> The task: Go to the line containing "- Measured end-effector" in the records below and print it and every following line exactly, on through the line containing "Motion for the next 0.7", then stop.

[Excerpts from a dataset]
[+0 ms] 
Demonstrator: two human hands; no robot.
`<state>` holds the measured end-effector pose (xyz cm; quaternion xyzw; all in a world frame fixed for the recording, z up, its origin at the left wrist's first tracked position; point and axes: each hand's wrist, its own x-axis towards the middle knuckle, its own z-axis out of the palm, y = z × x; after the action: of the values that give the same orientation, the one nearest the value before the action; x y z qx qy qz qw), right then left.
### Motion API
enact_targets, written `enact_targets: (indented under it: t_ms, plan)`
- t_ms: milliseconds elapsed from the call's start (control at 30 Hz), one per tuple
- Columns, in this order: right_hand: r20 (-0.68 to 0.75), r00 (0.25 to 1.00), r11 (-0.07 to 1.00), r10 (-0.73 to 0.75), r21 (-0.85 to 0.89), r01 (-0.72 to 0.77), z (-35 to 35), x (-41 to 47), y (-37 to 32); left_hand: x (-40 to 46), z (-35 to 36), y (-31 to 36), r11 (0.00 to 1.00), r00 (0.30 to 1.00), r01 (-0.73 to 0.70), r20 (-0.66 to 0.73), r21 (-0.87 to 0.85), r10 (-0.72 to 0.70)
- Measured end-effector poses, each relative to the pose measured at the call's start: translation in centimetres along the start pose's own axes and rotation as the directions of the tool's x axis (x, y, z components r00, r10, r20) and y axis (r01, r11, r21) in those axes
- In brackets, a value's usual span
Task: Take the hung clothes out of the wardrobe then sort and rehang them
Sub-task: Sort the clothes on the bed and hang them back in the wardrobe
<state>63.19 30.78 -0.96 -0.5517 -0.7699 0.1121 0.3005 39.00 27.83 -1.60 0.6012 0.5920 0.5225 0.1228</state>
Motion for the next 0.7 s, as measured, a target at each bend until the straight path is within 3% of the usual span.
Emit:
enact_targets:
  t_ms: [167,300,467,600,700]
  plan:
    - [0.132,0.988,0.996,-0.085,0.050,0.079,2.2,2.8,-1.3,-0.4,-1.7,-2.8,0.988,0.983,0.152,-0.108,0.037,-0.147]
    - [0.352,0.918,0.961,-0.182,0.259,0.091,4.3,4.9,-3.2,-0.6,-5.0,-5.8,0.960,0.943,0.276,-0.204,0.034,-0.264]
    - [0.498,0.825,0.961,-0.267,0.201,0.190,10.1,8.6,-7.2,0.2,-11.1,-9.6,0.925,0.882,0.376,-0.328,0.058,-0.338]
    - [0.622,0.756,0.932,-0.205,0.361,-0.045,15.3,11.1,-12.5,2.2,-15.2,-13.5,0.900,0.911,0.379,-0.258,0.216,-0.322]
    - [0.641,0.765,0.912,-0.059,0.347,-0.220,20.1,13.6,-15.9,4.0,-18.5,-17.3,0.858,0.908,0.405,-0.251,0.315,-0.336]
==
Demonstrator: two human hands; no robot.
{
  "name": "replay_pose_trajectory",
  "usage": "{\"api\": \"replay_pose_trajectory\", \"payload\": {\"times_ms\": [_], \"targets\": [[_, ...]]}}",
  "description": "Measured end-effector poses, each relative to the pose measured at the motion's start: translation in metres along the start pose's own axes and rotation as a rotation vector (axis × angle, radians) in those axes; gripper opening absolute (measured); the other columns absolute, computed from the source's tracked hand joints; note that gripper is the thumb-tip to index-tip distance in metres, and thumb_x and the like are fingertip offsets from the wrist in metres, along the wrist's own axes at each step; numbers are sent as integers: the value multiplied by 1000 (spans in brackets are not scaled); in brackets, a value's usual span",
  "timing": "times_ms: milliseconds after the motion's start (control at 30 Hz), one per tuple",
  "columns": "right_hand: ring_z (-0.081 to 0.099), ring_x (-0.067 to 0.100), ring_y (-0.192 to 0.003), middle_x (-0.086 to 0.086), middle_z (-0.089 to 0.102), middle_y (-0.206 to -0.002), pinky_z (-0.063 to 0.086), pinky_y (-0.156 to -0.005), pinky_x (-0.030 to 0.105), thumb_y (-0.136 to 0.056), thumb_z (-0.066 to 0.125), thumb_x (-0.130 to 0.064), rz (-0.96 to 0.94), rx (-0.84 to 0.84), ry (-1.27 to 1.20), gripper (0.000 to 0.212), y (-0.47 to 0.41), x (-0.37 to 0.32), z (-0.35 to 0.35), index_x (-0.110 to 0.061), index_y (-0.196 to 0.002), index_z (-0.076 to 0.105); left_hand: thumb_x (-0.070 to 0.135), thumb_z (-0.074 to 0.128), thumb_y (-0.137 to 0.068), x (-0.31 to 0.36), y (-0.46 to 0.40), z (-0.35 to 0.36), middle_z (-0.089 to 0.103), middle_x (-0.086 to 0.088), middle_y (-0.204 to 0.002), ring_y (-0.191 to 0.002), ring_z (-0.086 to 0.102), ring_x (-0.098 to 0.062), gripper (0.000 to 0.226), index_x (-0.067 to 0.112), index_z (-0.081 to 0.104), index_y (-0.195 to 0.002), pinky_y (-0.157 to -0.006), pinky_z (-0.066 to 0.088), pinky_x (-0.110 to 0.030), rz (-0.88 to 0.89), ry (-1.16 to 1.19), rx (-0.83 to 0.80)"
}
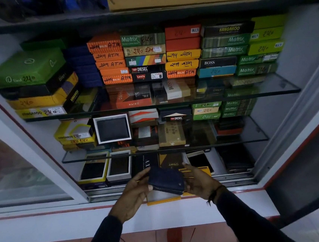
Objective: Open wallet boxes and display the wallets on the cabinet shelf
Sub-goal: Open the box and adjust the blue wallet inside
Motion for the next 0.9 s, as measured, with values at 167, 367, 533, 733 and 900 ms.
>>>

> Completed task:
- Measured end-effector poses, each relative to the pose measured at the call's start: translation in centimetres along the start pose's own axes and rotation as the directions of the tool's x axis (x, y, z components r00, r10, r20) and y axis (r01, r11, r21) in those axes
- In brackets, a value's usual span
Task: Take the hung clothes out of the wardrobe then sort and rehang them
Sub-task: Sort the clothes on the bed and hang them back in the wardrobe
<state>63.19 30.78 -0.96 -0.5517 -0.7699 0.1121 0.3005 39.00 27.83 -1.60 0.6012 0.5920 0.5225 0.1228</state>
Motion for the next 0.7 s, as measured, a target at each bend until the straight path is within 3% of the usual span.

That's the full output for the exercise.